They fear Victoria is moving stealthily to restrict citizen's rights by giving judges more managerial powers and circumscribing the legal tools available to litigants, which will make it difficult for little people to take on Big Business and Big Government.

In particular, the Trial Lawyers Association, which represents about 1,000 litigators, has been savage, saying the champions of this initiative -- former court of appeal justice Oppal and Brenner -- were going too far, too fast.

The group's efforts, which included hiring political consultant Bill Tieleman, were bolstered earlier this month when the Law Society of B.C. threw its support behind their criticism.

Law Society president John Hunter said "the public has too little assurance that the new measures will actually reduce system costs, or will advance cases through the courts more expeditiously."

He urged the rule-change proponents to examine other options.

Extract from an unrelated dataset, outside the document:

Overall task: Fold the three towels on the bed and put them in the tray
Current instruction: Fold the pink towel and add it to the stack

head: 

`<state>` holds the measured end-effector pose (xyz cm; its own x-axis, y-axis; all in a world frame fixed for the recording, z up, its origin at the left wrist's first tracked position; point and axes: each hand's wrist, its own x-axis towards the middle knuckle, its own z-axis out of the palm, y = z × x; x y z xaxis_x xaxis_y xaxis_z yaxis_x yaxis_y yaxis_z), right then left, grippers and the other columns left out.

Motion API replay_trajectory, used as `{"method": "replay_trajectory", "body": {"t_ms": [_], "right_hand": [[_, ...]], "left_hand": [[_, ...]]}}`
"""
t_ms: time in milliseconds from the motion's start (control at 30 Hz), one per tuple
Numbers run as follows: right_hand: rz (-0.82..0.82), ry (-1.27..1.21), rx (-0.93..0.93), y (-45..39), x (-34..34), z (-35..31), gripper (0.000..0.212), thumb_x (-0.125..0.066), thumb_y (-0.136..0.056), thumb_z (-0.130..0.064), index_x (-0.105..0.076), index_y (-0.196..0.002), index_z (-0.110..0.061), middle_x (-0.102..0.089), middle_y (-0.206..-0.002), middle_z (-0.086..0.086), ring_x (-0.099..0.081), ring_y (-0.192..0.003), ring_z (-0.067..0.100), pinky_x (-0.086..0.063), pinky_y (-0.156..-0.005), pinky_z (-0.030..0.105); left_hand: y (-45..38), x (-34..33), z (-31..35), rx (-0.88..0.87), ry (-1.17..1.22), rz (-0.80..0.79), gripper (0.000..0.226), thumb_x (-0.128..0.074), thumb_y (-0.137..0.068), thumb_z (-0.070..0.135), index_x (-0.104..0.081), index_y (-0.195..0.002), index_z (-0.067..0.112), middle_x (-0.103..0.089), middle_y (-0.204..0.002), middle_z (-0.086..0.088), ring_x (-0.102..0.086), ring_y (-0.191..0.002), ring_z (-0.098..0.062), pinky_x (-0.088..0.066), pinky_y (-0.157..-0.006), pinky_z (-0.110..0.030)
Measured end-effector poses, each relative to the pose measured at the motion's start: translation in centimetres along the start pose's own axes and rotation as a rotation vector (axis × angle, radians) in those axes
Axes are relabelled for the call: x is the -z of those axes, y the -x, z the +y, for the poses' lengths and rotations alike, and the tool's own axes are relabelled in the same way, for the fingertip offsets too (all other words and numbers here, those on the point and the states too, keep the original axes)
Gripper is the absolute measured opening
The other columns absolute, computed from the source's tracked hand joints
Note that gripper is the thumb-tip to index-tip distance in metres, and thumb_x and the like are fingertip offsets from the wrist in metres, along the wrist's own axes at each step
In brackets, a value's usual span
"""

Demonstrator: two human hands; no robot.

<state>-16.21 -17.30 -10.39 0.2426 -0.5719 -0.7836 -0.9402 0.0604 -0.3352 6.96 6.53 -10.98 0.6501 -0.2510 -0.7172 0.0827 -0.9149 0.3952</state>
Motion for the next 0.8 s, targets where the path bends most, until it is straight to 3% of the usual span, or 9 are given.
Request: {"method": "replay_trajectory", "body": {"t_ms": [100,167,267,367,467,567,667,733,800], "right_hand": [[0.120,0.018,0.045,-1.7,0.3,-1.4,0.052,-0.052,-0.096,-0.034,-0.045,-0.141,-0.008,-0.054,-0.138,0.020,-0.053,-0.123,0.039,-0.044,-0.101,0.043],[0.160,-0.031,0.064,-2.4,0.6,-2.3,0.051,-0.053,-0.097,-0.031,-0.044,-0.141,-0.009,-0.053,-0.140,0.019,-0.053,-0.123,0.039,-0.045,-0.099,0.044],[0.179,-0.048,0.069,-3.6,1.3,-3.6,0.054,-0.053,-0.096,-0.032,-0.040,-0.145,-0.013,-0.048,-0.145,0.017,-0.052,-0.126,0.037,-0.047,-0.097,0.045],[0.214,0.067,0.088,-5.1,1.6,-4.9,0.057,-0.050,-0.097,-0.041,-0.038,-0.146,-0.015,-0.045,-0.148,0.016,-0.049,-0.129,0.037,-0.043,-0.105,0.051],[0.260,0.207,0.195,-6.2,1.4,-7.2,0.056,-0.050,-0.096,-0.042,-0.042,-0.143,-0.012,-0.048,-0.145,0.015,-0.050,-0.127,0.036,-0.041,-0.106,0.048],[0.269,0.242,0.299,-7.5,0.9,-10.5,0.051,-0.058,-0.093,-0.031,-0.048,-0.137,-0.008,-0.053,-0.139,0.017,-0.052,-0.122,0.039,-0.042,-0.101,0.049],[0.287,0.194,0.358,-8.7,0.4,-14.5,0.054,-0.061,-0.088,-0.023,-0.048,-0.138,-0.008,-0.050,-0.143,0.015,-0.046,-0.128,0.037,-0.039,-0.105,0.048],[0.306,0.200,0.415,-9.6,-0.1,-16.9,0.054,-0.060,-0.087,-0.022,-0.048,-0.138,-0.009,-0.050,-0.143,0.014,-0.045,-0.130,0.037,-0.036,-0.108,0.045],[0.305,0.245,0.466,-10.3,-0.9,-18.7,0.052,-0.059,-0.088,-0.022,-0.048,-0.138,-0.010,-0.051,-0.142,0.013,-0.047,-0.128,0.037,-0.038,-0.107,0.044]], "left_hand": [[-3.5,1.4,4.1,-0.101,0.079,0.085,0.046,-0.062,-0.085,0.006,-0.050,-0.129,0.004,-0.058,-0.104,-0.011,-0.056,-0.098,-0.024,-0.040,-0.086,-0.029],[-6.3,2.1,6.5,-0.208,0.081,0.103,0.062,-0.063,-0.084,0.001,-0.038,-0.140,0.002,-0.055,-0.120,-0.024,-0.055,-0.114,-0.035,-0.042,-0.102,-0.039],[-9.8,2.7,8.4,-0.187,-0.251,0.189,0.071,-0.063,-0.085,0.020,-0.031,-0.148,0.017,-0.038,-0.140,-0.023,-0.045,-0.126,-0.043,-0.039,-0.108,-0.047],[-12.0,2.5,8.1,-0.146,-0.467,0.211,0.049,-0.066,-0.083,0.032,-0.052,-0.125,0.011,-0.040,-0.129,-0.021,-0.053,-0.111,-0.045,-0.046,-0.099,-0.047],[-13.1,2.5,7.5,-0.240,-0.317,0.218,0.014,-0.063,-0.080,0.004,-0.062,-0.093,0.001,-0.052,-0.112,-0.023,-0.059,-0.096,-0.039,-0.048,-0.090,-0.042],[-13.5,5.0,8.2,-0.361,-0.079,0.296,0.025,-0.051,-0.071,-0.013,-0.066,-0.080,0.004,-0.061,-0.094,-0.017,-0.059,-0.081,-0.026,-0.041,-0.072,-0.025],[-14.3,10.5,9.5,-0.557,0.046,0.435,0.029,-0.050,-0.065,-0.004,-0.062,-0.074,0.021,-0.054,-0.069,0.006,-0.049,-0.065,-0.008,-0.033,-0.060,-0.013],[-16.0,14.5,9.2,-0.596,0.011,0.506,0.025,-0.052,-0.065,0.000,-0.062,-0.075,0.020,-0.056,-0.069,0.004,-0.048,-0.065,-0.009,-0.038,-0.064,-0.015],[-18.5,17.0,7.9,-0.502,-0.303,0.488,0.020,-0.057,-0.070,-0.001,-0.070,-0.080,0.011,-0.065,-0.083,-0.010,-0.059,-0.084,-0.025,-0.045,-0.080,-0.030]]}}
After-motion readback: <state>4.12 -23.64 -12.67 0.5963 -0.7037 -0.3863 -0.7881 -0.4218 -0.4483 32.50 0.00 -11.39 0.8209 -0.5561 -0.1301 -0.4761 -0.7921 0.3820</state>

It is a stinging rebuke of the chief justice and the attorney general's office, who both have worked hard to win support for the amendments.

{Snip} ...

Citizens will have a hard time accessing the courts and getting justice if the task force gets its way, Frame added: "It will cost more and take longer to have their lawsuits dealt with due to the unreasonable roadblocks built into the proposed rules."

This nasty brouhaha has its roots in a process that began back in early 2002 when the Liberal government launched an ambitious plan to reform the legal system.

A blue-ribbon group of stakeholders called the civil justice reform working group was formed. It issued a report in November 2006 that recommended new rules for civil litigation because lawsuits were too costly and took too much time.

The system was failing ordinary people and the proof was in the numbers -- the number of trials was declining drastically.

Proposed rules were drafted based on the principles outlined in the working group's report and the draft was released in 2007. Brenner and Deputy Attorney-General Allan Seckel stumped the province seeking input.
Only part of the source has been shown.